Cushing’s syndrome is characterized by a moon face, central obesity affecting the face, neck, and abdomen, limb muscle atrophy, hypertension, diabetes mellitus, osteoporosis, kidney stones, and capillary fragility resulting in easy bruising. When caused by a pituitary adenoma, it can also lead to headaches and vision impairment if the optic chiasm is compressed. Primary hyperaldosteronism causes hypertension and low blood potassium (hypokalemia), leading to fatigue, heart arrhythmias, muscle cramps, and hormonal pheochromocytoma. Pheochromocytoma causes significant hypertension, often appearing in crises accompanied by headaches, tremors, cold hands and feet, sweating, abdominal pain, and chest pain. The intensity can be severe enough to cause myocardial infarction or cerebral hemorrhage. Adrenal fatigue can cause dizziness, hypotension (especially upon standing), and dark-colored skin folds and oral mucosa in Addison’s disease. Non-functioning adrenal tumors (those that don’t produce hormones) may be asymptomatic or cause abdominal discomfort due to compression.
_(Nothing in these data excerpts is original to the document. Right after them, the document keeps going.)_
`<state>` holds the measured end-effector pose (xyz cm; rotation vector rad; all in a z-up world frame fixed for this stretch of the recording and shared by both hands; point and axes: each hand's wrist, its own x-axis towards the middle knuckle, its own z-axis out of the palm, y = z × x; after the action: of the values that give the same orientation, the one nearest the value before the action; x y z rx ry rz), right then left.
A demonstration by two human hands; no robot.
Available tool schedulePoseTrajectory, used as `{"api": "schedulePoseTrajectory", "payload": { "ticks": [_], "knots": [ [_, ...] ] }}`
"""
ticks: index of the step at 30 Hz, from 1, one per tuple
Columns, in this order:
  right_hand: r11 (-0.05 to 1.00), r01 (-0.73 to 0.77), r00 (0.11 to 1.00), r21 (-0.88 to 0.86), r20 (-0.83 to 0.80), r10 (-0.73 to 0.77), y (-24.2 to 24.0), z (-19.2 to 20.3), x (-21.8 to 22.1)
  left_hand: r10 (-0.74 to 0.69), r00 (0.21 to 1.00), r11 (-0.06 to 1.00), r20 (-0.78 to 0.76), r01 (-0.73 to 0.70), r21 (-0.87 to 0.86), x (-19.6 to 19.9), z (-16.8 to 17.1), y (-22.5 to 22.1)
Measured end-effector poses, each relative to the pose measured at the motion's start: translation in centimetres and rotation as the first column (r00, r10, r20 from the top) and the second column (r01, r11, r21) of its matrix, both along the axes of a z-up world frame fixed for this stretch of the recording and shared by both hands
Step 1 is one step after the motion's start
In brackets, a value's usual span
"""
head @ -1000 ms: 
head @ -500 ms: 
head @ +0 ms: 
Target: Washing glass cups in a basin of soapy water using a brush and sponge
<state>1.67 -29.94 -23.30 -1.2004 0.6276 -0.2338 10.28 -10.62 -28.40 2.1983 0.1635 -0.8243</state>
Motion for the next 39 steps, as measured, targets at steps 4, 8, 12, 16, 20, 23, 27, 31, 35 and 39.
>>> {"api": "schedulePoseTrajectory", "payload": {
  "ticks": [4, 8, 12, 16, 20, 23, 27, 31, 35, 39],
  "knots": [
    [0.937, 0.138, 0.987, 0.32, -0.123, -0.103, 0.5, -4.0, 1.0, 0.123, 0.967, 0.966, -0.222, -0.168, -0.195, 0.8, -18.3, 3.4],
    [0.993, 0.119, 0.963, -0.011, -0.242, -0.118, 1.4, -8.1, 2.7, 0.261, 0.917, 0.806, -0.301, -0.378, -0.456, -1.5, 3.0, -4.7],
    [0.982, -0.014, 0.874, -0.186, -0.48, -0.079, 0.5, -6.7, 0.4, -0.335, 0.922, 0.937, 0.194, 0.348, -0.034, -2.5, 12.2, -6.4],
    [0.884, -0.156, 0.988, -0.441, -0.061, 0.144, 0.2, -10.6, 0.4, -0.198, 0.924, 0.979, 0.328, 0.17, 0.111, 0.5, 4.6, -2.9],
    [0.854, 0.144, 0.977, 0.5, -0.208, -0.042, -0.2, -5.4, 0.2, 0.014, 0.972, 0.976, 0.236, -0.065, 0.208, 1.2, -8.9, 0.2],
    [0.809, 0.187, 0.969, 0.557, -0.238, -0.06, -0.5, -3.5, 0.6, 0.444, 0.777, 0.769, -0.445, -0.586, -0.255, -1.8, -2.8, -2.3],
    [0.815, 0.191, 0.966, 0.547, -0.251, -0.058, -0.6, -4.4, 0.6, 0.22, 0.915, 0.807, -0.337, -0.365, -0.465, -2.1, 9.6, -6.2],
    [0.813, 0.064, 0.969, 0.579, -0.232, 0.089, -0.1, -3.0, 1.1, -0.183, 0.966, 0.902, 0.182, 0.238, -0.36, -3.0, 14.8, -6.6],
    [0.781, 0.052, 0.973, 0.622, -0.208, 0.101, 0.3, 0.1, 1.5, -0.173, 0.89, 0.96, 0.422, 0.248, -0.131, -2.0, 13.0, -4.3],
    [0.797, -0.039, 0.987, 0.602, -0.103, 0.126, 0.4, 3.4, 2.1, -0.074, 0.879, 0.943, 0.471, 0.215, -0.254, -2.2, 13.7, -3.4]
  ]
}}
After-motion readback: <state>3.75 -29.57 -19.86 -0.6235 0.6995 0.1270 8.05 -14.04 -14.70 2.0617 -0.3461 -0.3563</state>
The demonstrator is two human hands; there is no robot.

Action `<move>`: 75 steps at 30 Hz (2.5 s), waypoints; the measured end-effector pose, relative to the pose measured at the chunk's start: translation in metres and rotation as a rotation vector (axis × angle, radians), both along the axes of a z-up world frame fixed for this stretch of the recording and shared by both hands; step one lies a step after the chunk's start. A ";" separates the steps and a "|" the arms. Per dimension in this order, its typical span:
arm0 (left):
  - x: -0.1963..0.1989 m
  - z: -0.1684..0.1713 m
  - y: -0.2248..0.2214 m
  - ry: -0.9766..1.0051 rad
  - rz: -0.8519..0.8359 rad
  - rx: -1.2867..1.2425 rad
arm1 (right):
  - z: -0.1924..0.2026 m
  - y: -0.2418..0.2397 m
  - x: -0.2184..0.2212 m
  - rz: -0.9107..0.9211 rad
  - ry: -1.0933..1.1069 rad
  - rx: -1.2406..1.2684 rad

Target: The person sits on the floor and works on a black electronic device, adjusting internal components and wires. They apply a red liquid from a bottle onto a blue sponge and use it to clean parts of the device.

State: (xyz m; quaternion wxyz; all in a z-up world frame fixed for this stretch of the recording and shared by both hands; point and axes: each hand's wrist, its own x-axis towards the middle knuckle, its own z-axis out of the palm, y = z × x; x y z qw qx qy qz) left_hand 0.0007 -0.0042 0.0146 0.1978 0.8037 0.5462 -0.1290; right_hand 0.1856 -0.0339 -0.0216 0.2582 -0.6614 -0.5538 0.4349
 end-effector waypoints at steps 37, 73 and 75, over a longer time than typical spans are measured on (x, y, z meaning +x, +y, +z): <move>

Diagnosis involves blood and urine tests. In Cushing’s syndrome, a lack of circadian rhythm of cortisol in the blood and elevated urinary cortisol are typical. The origin is determined by measuring ACTH, cortisol suppression with dexamethasone, and a CRH test. Hyperaldosteronism evaluates renin (suppressed in primary aldosteronism) and aldosterone levels in the blood at baseline and after stimulation with ambulation or diuretics. Urine aldosterone is also measured over 24 hours and should be elevated. Pheochromocytoma presents with increased blood and urine catecholamines and elevated vanillylmandelic acid (a catecholamine metabolite) in urine. A clonidine suppression test for blood catecholamines may be necessary. Primary adrenal insufficiency is diagnosed by confirming low cortisol levels between 8 and 10 a.m., accompanied by elevated ACTH and a lack of response to intravenous ACTH injection. After functional diagnosis, morphological studies are needed. CT scans help visualize the adrenal glands for size or lymph alterations, as in adenomas or carcinomas. In hyperaldosteronism, selective catheterization of the adrenal veins may be necessary. In Cushing’s syndrome with high ACTH, an MRI is performed to locate the ACTH-producing pituitary adenoma. If not visualized, inferior petrosal sinus catheterization may be needed to confirm the source of increased ACTH secretion in the pituitary.

Treatment initially involves antagonizing the effects of hormonal hypersecretion. In Cushing’s syndrome, ketoconazole, an antifungal, reduces cortisol synthesis. Spironolactone, which blocks aldosterone’s action, is used in primary hyperaldosteronism. Pheochromocytoma requires drugs that block catecholamine receptors, especially alpha-blockers like phenoxybenzamine, prazosin, or doxazosin. Beta-blockers like propranolol are used in a second phase. After several days of drug treatment and clinical stabilization, definitive treatment can begin. In adenoma and carcinoma cases, surgery, now often laparoscopic, is performed. If Cushing’s syndrome is due to an ACTH-producing pituitary adenoma, it is usually removed transsphenoidally (through the sphenoid bone) if its size allows. Addison’s disease is treated with oral hydrocortisone to replace cortisol. Patients with aldosterone deficiency also need fluorohydrocortisone. Patients with Cushing’s syndrome due to chronic corticosteroid use should gradually reduce their dose if possible. These patients and those with Addison’s disease may need additional corticosteroids during intercurrent illnesses (surgery, infection).